WORK ORDER
Check each line of the material below for the word "beam". State how many lines have it, and nothing more.

DATA UNDER STUDY
● ● ● ●

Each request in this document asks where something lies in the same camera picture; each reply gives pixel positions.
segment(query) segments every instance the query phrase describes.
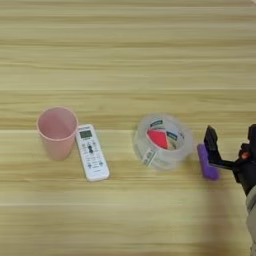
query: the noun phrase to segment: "plastic cup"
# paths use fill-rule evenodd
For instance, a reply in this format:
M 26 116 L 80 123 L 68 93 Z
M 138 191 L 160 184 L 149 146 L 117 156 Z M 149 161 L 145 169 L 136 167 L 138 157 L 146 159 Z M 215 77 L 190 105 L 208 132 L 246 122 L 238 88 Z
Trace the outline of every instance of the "plastic cup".
M 68 108 L 55 107 L 45 110 L 38 118 L 37 129 L 49 156 L 64 160 L 72 150 L 78 121 Z

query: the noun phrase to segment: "wood grain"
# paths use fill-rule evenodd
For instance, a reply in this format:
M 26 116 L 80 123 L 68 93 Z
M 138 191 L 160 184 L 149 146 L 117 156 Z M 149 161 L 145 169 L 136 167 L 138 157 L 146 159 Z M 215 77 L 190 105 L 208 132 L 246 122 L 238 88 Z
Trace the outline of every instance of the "wood grain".
M 139 120 L 166 112 L 235 159 L 256 118 L 256 9 L 249 0 L 0 1 L 0 255 L 249 255 L 233 175 L 174 172 L 133 152 Z M 93 123 L 111 170 L 84 179 L 78 150 L 50 160 L 45 108 Z

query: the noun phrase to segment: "tape label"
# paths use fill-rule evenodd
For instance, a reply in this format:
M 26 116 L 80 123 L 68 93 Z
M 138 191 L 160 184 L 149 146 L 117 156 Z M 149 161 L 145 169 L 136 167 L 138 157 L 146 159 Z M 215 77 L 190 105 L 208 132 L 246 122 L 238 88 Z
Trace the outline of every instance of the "tape label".
M 164 129 L 164 121 L 163 120 L 157 120 L 157 121 L 153 122 L 150 125 L 150 129 L 152 129 L 152 130 L 162 130 L 162 129 Z

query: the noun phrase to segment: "packing tape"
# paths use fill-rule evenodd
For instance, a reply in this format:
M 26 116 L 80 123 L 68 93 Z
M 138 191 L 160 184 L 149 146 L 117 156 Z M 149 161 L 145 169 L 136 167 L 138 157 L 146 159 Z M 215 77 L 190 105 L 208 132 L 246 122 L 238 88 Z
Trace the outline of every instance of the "packing tape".
M 156 145 L 148 136 L 148 130 L 164 131 L 168 149 Z M 172 170 L 190 154 L 194 148 L 191 131 L 176 118 L 167 114 L 151 114 L 138 124 L 134 136 L 137 157 L 147 166 L 158 170 Z

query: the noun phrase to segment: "white remote control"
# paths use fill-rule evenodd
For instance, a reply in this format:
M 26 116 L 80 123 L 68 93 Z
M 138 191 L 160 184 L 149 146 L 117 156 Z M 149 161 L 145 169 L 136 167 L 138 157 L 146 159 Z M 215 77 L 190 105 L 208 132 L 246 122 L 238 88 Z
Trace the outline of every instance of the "white remote control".
M 89 181 L 107 179 L 109 169 L 94 127 L 91 124 L 79 126 L 76 141 L 86 178 Z

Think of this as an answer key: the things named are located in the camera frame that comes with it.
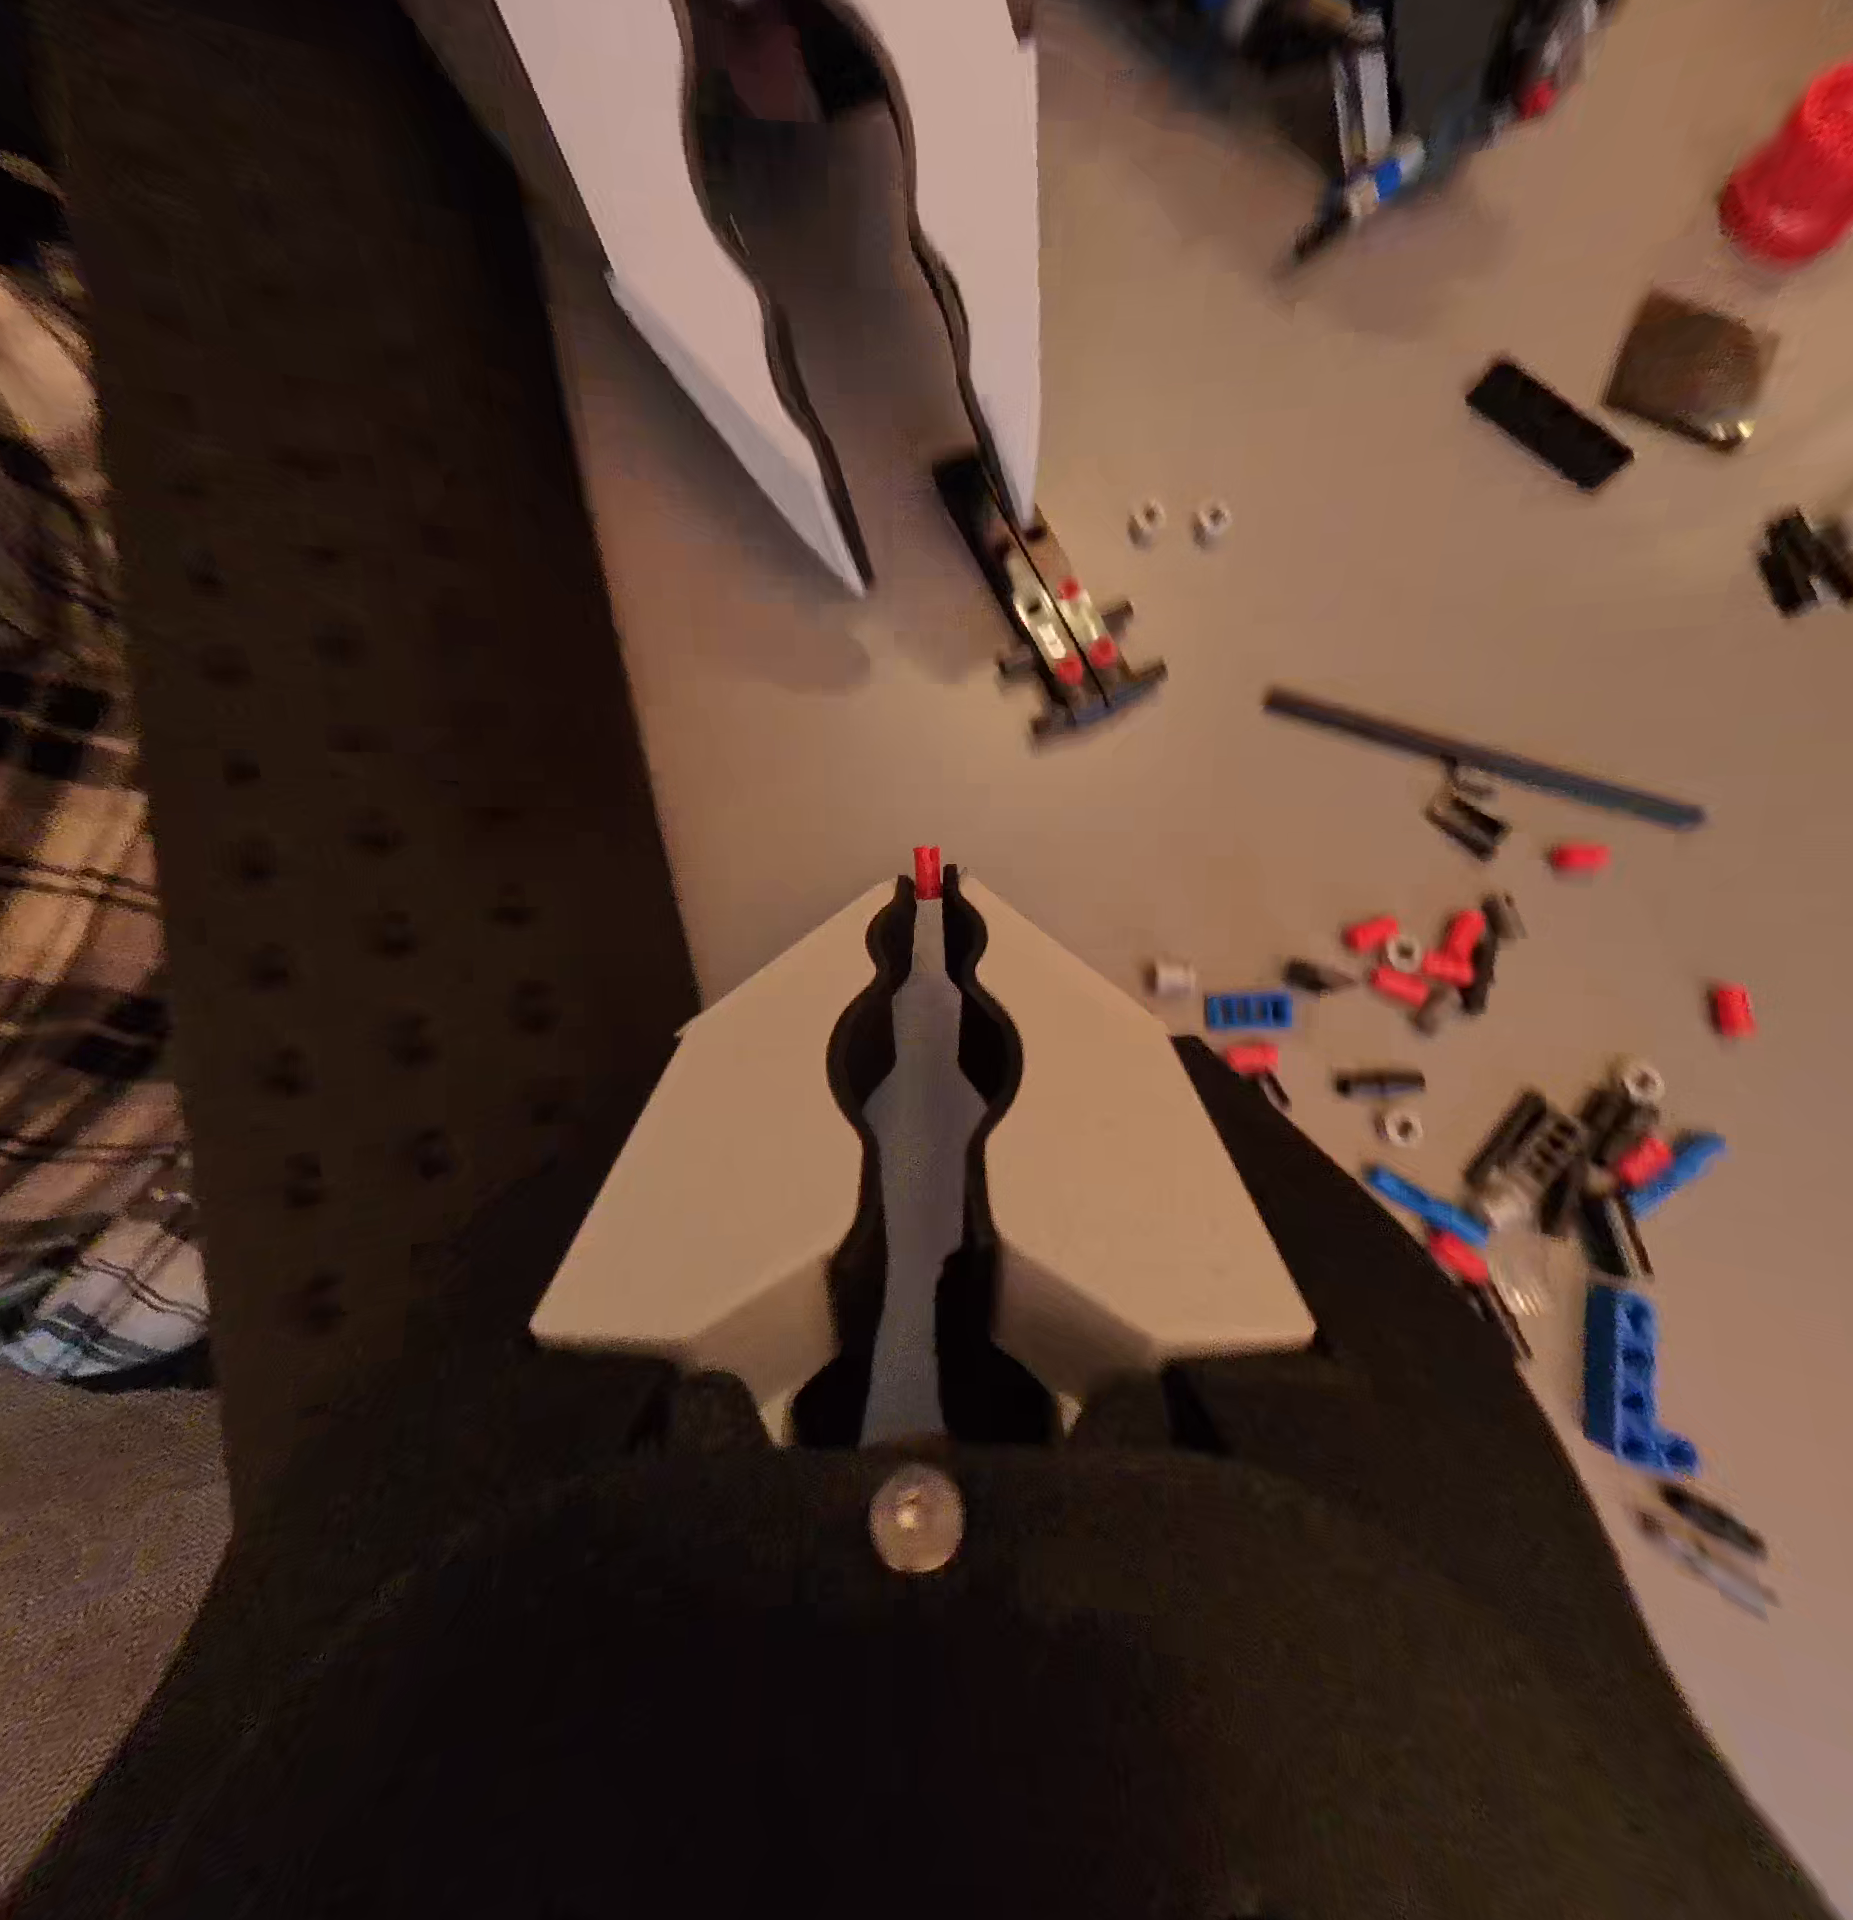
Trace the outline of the black blue toy car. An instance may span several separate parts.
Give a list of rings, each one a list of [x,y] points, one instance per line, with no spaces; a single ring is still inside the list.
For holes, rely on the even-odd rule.
[[[1331,166],[1302,263],[1396,204],[1434,191],[1584,85],[1612,3],[1192,3],[1205,48],[1260,72],[1311,63]]]

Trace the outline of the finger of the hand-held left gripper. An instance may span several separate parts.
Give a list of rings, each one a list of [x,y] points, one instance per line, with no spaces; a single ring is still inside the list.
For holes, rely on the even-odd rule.
[[[1014,525],[1042,440],[1039,103],[1023,3],[846,3],[881,72],[905,228],[947,330],[976,446]]]
[[[769,302],[704,191],[685,3],[497,3],[607,294],[800,541],[862,596],[866,538]]]

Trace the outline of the light grey desk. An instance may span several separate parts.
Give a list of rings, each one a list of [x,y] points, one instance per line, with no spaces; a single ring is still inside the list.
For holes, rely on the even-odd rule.
[[[884,113],[766,150],[736,223],[875,559],[862,602],[785,537],[590,269],[546,263],[557,349],[704,993],[939,844],[1118,987],[1162,954],[1247,987],[1343,925],[1421,939],[1480,889],[1529,929],[1489,1015],[1419,1039],[1372,993],[1299,1021],[1286,1084],[1341,1162],[1372,1123],[1331,1068],[1415,1060],[1447,1190],[1522,1086],[1574,1102],[1612,1057],[1667,1077],[1728,1152],[1654,1222],[1665,1410],[1778,1558],[1765,1621],[1631,1524],[1571,1446],[1689,1698],[1853,1917],[1853,609],[1786,621],[1764,525],[1853,478],[1853,237],[1735,278],[1713,195],[1853,3],[1628,3],[1584,88],[1466,181],[1286,276],[1311,168],[1251,107],[1175,85],[1128,23],[1042,3],[1039,501],[1095,590],[1134,605],[1166,689],[1033,750],[930,460],[960,434],[939,310],[901,231]],[[1665,291],[1778,330],[1755,437],[1709,451],[1602,405]],[[1477,421],[1511,360],[1634,446],[1577,493]],[[1157,499],[1153,548],[1128,509]],[[1225,499],[1225,541],[1192,512]],[[1667,831],[1263,712],[1286,688],[1700,803]],[[1508,819],[1492,864],[1425,809]],[[1554,844],[1610,845],[1557,877]],[[1722,1039],[1709,984],[1758,1035]]]

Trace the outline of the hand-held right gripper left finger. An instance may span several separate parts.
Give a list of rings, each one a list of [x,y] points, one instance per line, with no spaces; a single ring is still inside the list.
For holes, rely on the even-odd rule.
[[[533,1306],[542,1351],[736,1377],[790,1442],[866,1439],[890,1291],[866,1106],[916,909],[913,882],[872,887],[678,1031]]]

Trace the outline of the black short beam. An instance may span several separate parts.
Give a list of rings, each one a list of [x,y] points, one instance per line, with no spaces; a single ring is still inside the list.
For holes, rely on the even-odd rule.
[[[1634,467],[1631,444],[1506,357],[1477,376],[1466,405],[1577,493],[1602,493]]]

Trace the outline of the red wheel hub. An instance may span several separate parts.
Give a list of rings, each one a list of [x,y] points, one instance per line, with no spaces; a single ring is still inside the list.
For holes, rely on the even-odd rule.
[[[1726,181],[1722,237],[1765,266],[1804,266],[1853,231],[1853,59],[1817,72]]]

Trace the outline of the black square tile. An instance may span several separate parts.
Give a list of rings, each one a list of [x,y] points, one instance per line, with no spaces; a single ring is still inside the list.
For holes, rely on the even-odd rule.
[[[1778,330],[1650,291],[1615,352],[1602,405],[1709,451],[1755,437]]]

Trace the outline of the dark dimpled panel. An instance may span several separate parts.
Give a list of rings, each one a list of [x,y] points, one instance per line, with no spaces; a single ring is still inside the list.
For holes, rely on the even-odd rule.
[[[30,3],[248,1516],[483,1396],[698,1009],[526,211],[394,3]]]

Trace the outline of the long black axle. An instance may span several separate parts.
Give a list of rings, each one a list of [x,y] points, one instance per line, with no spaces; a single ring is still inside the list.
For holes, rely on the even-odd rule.
[[[1667,831],[1696,831],[1709,827],[1709,811],[1700,803],[1681,803],[1634,782],[1603,779],[1466,737],[1435,734],[1359,706],[1311,698],[1286,688],[1270,688],[1263,696],[1263,712],[1382,753],[1483,774],[1492,782],[1508,782],[1537,798],[1628,816],[1642,827]]]

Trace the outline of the black beam assembly red pins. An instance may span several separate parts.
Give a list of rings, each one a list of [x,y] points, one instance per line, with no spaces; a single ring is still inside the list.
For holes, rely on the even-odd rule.
[[[936,493],[1010,628],[995,679],[1036,689],[1027,740],[1039,750],[1154,698],[1163,661],[1133,661],[1133,602],[1101,602],[1078,576],[1050,525],[1020,525],[979,451],[933,467]]]

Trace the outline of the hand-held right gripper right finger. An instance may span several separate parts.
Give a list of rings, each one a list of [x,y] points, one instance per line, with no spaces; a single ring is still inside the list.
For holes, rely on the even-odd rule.
[[[939,906],[979,1099],[936,1290],[950,1435],[1042,1446],[1120,1380],[1302,1352],[1317,1322],[1172,1031],[984,884],[945,874]]]

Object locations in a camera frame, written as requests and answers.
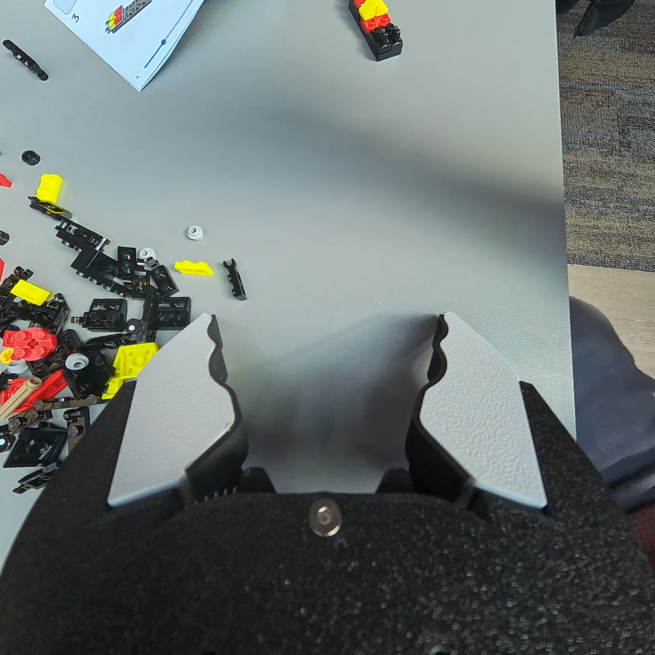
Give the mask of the pile of mixed toy bricks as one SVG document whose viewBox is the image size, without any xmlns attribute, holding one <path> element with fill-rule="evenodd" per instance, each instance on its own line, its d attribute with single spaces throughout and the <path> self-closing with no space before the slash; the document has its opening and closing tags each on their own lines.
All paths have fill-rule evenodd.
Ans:
<svg viewBox="0 0 655 655">
<path fill-rule="evenodd" d="M 118 247 L 65 219 L 56 236 L 76 253 L 73 271 L 104 291 L 80 316 L 61 293 L 30 283 L 16 267 L 1 279 L 1 453 L 5 469 L 28 469 L 12 489 L 45 487 L 91 426 L 92 407 L 111 400 L 158 352 L 162 330 L 190 323 L 191 299 L 177 295 L 152 250 Z"/>
</svg>

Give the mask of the black toy clip plate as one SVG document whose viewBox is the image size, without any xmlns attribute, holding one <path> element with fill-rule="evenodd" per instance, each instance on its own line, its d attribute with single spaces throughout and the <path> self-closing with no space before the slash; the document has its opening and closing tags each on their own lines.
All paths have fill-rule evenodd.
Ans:
<svg viewBox="0 0 655 655">
<path fill-rule="evenodd" d="M 224 260 L 223 266 L 227 270 L 227 280 L 231 284 L 231 293 L 234 299 L 238 301 L 246 301 L 247 295 L 236 261 L 233 258 L 230 261 Z"/>
</svg>

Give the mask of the person's leg in grey trousers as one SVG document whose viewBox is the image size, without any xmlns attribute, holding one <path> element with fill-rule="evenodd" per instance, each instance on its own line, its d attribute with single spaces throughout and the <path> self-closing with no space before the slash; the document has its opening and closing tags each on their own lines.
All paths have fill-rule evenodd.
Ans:
<svg viewBox="0 0 655 655">
<path fill-rule="evenodd" d="M 635 512 L 654 503 L 654 379 L 598 309 L 575 297 L 569 306 L 577 441 Z"/>
</svg>

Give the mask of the dark object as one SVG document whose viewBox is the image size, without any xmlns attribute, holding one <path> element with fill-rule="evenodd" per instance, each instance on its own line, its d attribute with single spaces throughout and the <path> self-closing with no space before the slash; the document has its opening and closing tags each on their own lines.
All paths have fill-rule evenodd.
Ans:
<svg viewBox="0 0 655 655">
<path fill-rule="evenodd" d="M 621 18 L 635 1 L 589 1 L 574 37 L 591 35 Z"/>
</svg>

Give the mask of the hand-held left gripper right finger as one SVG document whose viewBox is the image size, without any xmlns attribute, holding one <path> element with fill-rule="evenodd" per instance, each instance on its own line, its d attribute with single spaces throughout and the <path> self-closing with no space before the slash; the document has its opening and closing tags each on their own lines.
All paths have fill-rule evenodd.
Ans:
<svg viewBox="0 0 655 655">
<path fill-rule="evenodd" d="M 455 504 L 467 505 L 482 492 L 546 509 L 520 380 L 506 359 L 462 318 L 445 312 L 426 375 L 405 437 L 414 490 Z"/>
</svg>

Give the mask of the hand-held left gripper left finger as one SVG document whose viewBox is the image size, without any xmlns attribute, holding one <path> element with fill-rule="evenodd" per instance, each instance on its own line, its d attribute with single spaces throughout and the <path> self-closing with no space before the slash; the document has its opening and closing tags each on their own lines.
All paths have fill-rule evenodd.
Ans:
<svg viewBox="0 0 655 655">
<path fill-rule="evenodd" d="M 230 493 L 248 454 L 227 384 L 215 315 L 202 314 L 136 379 L 107 501 L 113 508 L 171 490 L 186 501 Z"/>
</svg>

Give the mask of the grey desk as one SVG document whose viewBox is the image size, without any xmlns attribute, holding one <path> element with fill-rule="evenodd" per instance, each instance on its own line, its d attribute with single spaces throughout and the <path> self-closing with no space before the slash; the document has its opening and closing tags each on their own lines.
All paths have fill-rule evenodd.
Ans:
<svg viewBox="0 0 655 655">
<path fill-rule="evenodd" d="M 29 208 L 47 173 L 110 255 L 152 248 L 217 316 L 247 463 L 283 493 L 372 492 L 405 464 L 444 312 L 575 435 L 553 4 L 388 4 L 404 49 L 377 63 L 344 1 L 205 1 L 138 92 L 42 1 L 1 2 L 1 40 L 48 74 L 1 48 L 6 267 L 74 316 L 110 296 Z"/>
</svg>

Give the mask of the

● ● ● ●

RESPONSE AREA
2